#confession #507 Hey everyone. Im new at this confession thing - TopicsExpress



          

#confession #507 Hey everyone. Im new at this confession thing n in a desperate need of some suggestions. So here it goes.. Im a girl, 19. Im going through a very tough patch of my life. So the story starts when I fell for a guy. Hes 2 yrs elder than me. We were together for like 4 years. I loved him so much n he did too. But we re from small town n thats why after my 10th I shifted to a big city.So it became a long distance relationship just after a year i got him. The thing is he never trusted me. He completely believe wtever other people said n by the time he made a mentality for me where I was nothing less than a playgirl for him.
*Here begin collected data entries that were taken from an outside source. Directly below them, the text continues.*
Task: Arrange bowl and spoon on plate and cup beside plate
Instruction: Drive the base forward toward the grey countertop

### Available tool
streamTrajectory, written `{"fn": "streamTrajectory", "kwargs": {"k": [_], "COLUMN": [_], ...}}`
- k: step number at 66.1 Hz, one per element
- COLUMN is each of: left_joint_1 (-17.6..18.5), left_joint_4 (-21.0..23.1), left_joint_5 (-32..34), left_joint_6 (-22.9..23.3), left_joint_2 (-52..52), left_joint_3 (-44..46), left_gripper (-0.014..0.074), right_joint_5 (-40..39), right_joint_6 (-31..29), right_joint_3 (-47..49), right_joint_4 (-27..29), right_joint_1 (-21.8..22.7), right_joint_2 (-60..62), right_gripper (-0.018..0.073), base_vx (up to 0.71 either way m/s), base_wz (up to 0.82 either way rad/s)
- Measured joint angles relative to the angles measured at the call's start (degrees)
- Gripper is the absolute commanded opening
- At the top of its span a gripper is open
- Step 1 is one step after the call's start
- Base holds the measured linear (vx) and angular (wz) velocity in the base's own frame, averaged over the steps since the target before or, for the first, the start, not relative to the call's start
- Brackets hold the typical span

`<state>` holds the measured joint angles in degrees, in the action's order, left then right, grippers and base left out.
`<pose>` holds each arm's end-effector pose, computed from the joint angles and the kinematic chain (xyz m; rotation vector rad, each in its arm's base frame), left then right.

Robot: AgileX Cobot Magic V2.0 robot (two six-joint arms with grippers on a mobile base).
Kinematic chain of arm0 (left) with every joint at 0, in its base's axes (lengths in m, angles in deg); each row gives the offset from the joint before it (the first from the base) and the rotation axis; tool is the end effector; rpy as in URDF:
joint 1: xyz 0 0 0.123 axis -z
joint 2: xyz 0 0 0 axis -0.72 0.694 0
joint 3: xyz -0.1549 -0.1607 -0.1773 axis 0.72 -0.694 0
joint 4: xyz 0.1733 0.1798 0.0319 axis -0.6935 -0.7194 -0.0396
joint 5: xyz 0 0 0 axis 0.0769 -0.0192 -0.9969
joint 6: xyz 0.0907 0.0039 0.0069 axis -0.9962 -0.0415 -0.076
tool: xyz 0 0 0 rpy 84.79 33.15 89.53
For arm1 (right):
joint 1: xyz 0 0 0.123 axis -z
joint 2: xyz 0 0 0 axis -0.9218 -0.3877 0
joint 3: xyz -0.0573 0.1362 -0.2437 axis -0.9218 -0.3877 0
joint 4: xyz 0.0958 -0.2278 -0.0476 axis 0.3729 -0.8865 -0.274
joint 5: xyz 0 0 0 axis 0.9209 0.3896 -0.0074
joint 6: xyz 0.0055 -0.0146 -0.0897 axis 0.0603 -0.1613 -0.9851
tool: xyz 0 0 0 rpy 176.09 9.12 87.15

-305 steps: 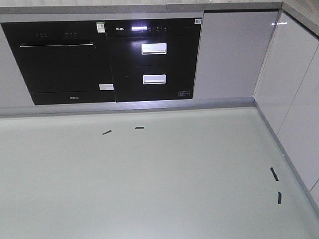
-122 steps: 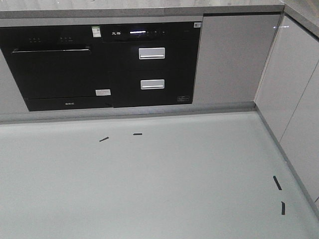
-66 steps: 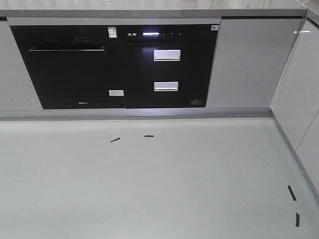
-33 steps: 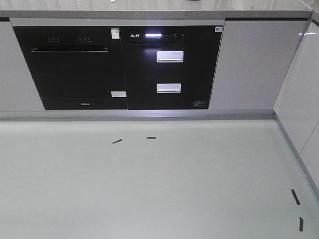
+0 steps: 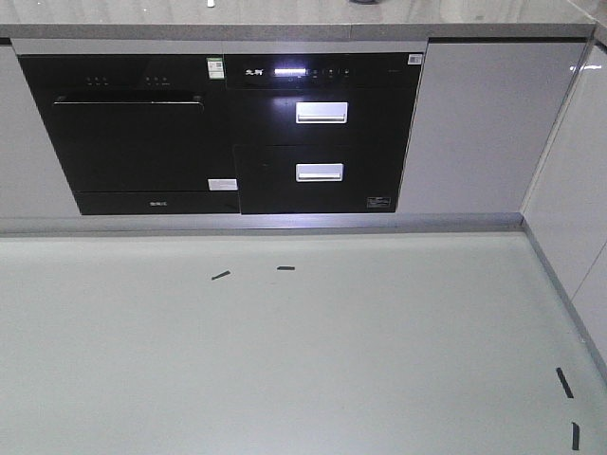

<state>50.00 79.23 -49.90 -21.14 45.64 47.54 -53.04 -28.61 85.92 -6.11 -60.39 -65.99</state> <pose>0.0566 -0.0027 0.1954 -0.0114 1.6074 -0.0977 0.0555 -0.0086 0.1871 -0.0239 1.6990 -0.2319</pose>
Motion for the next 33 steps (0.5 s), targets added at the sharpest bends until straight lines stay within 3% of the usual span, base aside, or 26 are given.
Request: {"fn": "streamTrajectory", "kwargs": {"k": [33], "left_joint_1": [0.0], "left_joint_4": [0.0], "left_joint_5": [0.0], "left_joint_6": [0.0], "left_joint_2": [0.0], "left_joint_3": [0.0], "left_gripper": [-0.0006], "right_joint_5": [0.0], "right_joint_6": [0.0], "right_joint_3": [0.0], "right_joint_4": [0.0], "right_joint_1": [0.0], "right_joint_2": [0.0], "right_gripper": [-0.0006], "base_vx": [0.1], "base_wz": [-0.01]}}
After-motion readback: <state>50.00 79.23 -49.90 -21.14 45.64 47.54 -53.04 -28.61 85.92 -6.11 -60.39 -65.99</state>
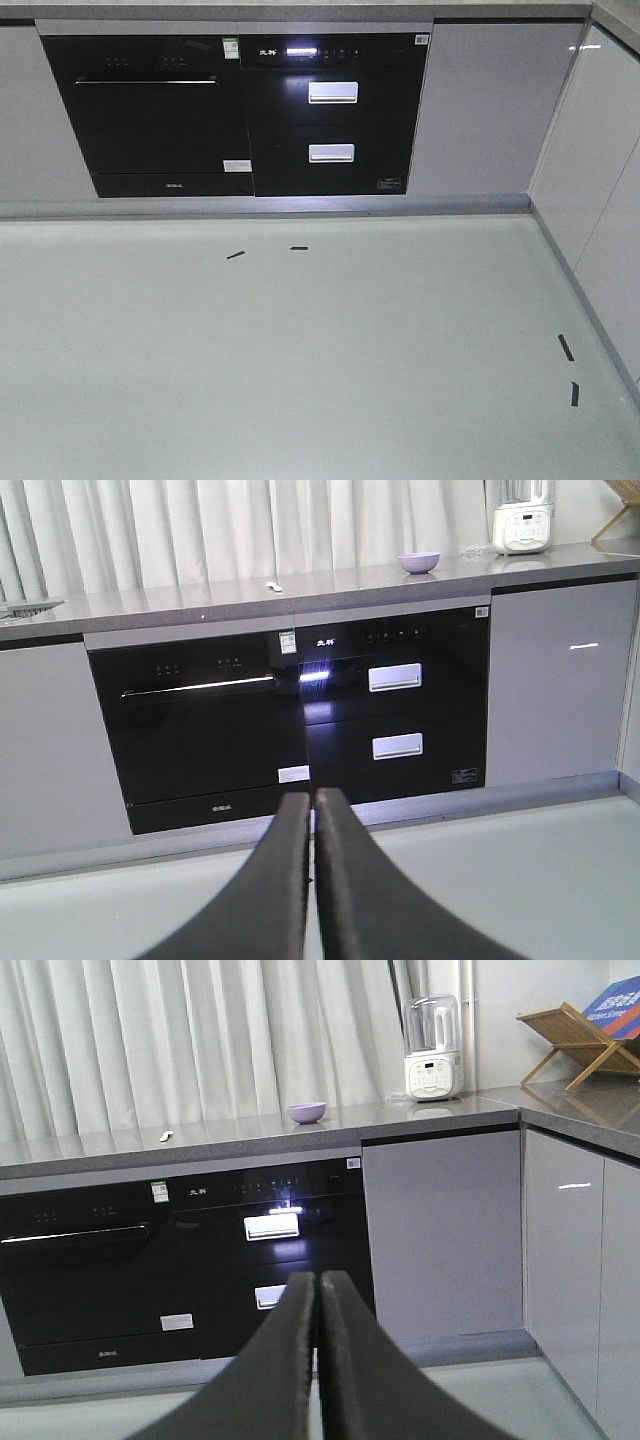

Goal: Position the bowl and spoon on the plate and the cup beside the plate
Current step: 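Drive the base toward the counter with both grippers closed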

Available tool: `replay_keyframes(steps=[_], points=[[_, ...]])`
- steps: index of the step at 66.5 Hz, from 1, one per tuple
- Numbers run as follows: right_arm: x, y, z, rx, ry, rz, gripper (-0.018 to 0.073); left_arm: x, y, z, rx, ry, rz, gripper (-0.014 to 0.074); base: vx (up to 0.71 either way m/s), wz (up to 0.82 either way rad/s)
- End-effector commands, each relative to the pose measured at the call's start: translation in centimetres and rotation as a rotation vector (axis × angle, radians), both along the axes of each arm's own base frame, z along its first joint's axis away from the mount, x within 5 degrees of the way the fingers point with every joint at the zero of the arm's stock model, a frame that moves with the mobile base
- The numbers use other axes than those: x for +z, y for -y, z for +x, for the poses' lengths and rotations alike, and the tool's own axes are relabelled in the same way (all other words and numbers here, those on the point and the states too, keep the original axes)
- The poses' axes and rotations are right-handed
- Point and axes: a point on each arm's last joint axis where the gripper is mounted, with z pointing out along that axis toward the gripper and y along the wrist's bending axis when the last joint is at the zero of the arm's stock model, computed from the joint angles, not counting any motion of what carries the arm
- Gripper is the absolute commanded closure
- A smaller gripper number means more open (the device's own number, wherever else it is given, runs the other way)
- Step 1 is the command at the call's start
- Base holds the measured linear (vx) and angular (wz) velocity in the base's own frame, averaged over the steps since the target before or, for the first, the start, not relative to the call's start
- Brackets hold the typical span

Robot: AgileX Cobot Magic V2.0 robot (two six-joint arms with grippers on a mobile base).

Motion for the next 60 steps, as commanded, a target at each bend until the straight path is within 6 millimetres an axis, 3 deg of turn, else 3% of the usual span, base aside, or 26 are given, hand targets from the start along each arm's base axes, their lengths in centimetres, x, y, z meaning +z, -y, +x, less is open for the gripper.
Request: replay_keyframes(steps=[1,60], points=[[0.65,0.04,-0.17,-0.008,0.084,-0.014,0.0562,0.90,0.08,0.00,-0.009,0.076,-0.013,0.0603,0.00,0.00],[0.65,0.04,-0.17,-0.008,0.084,-0.014,0.0562,0.90,0.08,0.00,-0.009,0.076,-0.013,0.0603,0.03,-0.01]])
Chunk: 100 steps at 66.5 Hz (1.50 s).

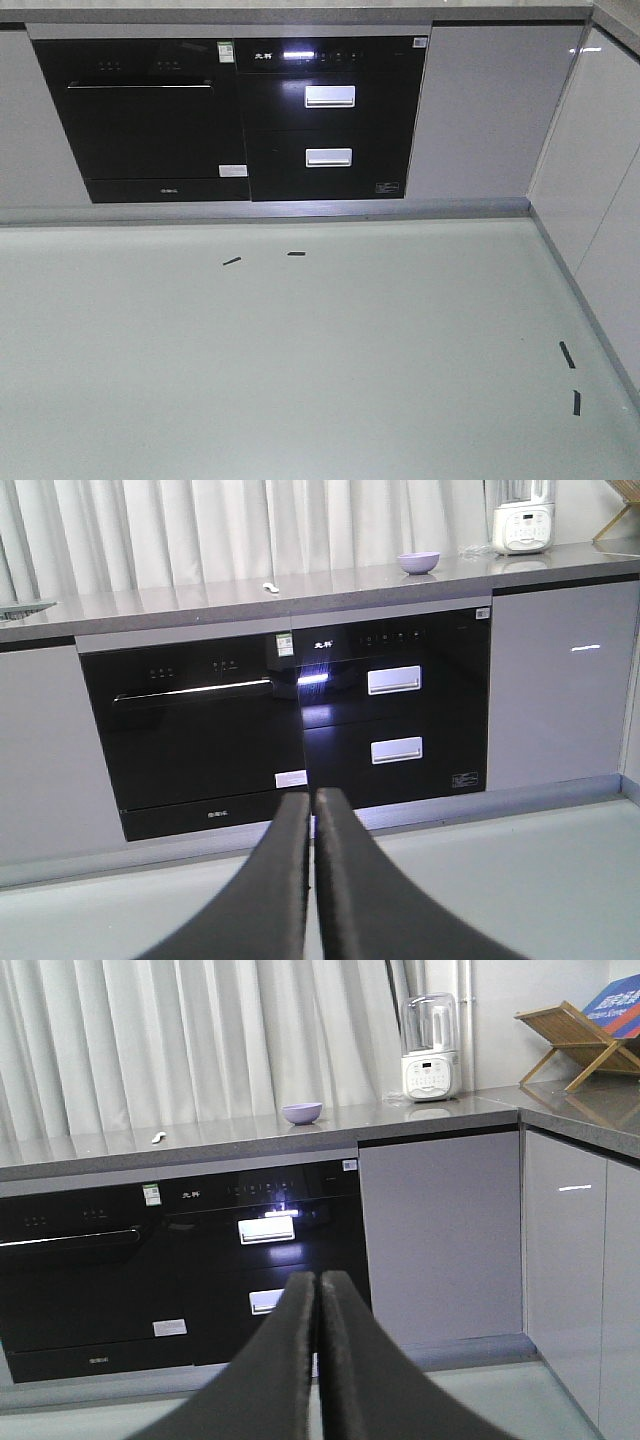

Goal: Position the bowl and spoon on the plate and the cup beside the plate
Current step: 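Drive the base toward the counter with both grippers closed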

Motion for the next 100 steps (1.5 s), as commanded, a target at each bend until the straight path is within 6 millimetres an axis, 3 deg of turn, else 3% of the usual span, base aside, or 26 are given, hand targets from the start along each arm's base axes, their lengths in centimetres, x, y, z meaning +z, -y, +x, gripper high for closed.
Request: replay_keyframes(steps=[1,100], points=[[0.65,0.04,-0.17,-0.008,0.084,-0.014,0.0562,0.90,0.08,0.00,-0.009,0.076,-0.013,0.0603,0.09,-0.04],[0.65,0.04,-0.17,-0.008,0.084,-0.014,0.0562,0.90,0.08,0.00,-0.009,0.076,-0.012,0.0603,0.07,0.05]])
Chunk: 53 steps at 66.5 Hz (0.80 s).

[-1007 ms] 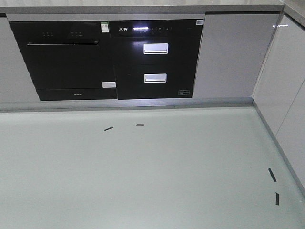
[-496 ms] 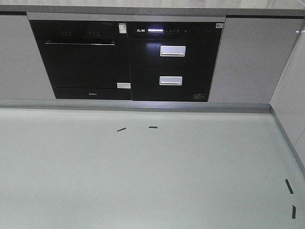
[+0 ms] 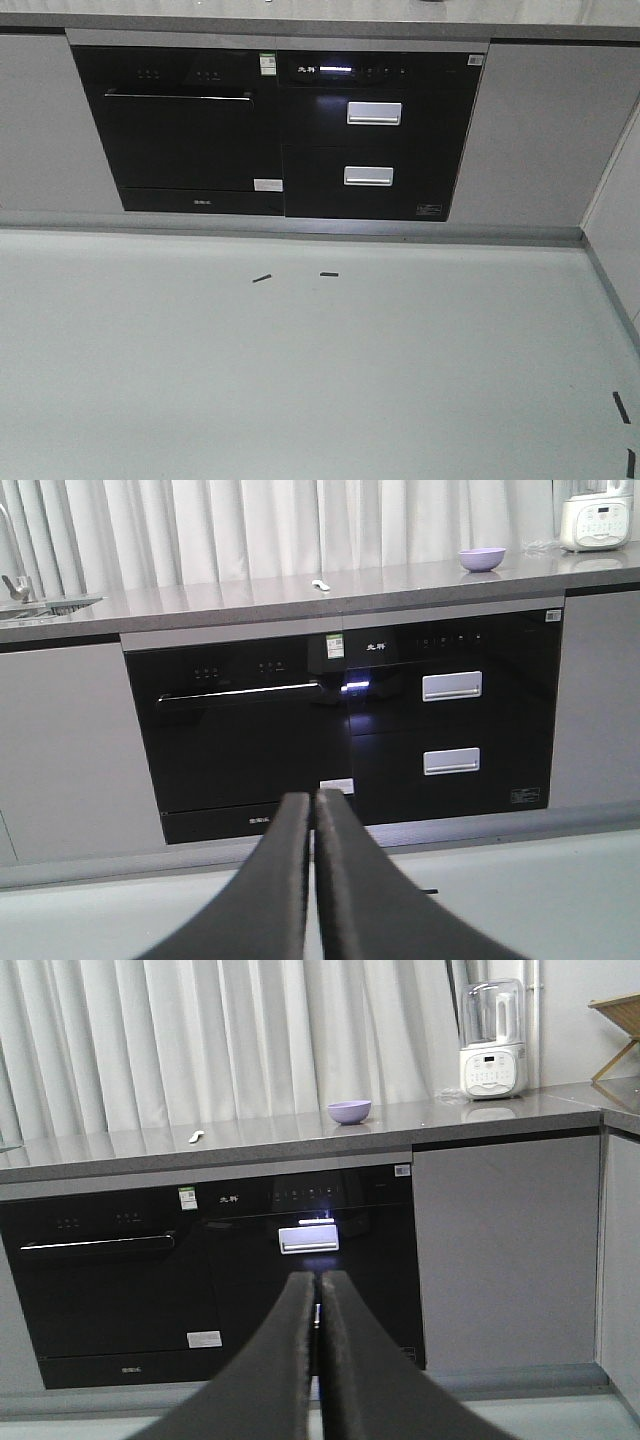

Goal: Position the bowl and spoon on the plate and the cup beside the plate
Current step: 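Drive the base toward the counter with both grippers closed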

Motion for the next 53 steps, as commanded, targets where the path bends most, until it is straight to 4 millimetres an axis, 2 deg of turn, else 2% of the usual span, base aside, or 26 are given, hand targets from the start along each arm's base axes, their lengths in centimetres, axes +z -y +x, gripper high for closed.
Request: replay_keyframes(steps=[1,53], points=[[0.65,0.04,-0.17,-0.008,0.084,-0.014,0.0562,0.90,0.08,0.00,-0.009,0.076,-0.012,0.0603,0.09,-0.02],[0.65,0.04,-0.17,-0.008,0.084,-0.014,0.0562,0.90,0.08,0.00,-0.009,0.076,-0.012,0.0603,0.11,-0.01]])
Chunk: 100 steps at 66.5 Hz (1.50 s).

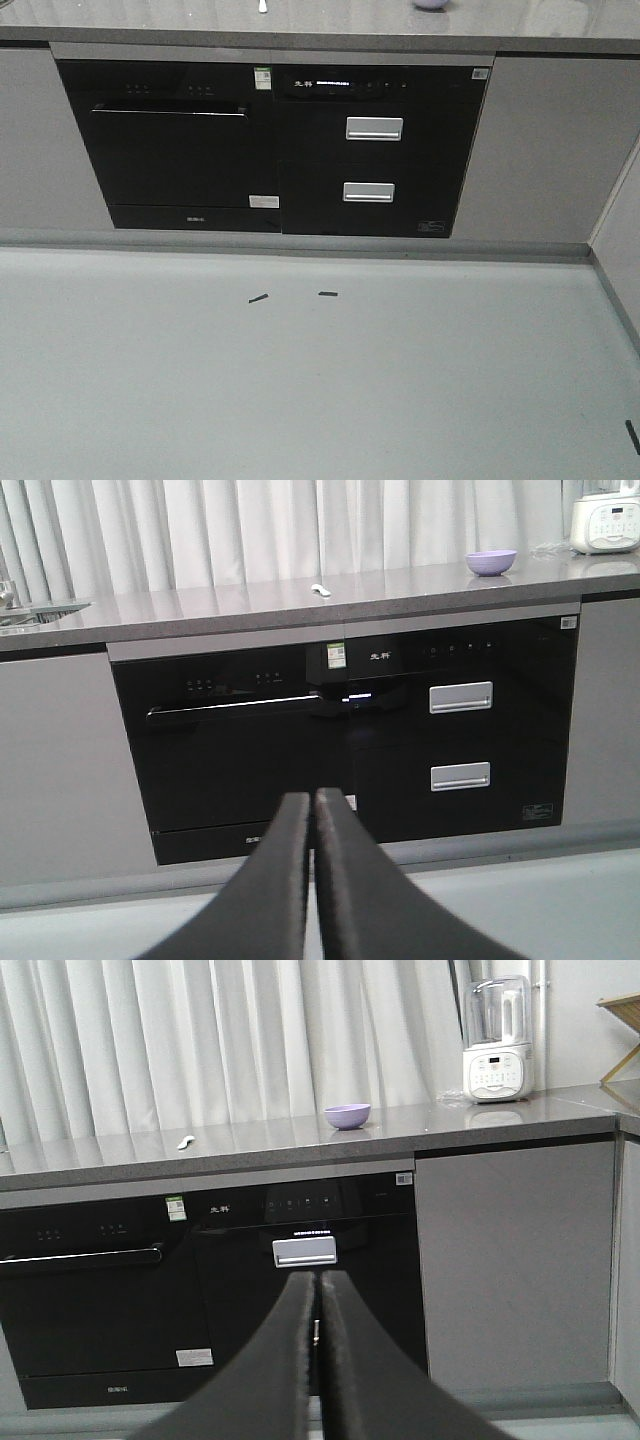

Things got worst when i shifted. He started doubting on my every single thing. Even abused me many times. He was normal n loving only when we used to meet n when I used to do all things as per he wish. But the time when he was loving. It made me feel out of this world. So caring. So loving. But then one day I got to know he has installed a spy app in my fone through which he had all the control on watever Im doing. He even blackmailed me with them. These were the things that made me say Im done n i brokeup with him. Bt then he was crying all the time..begging me to come back n bla bla. Bt when I didnt he planned on getting engaged within 15 days without even letting me know about it. N now Im dieing for him. I know I should not but the thought of seeing him with someone else is killing me. How should I get over it? Help me please.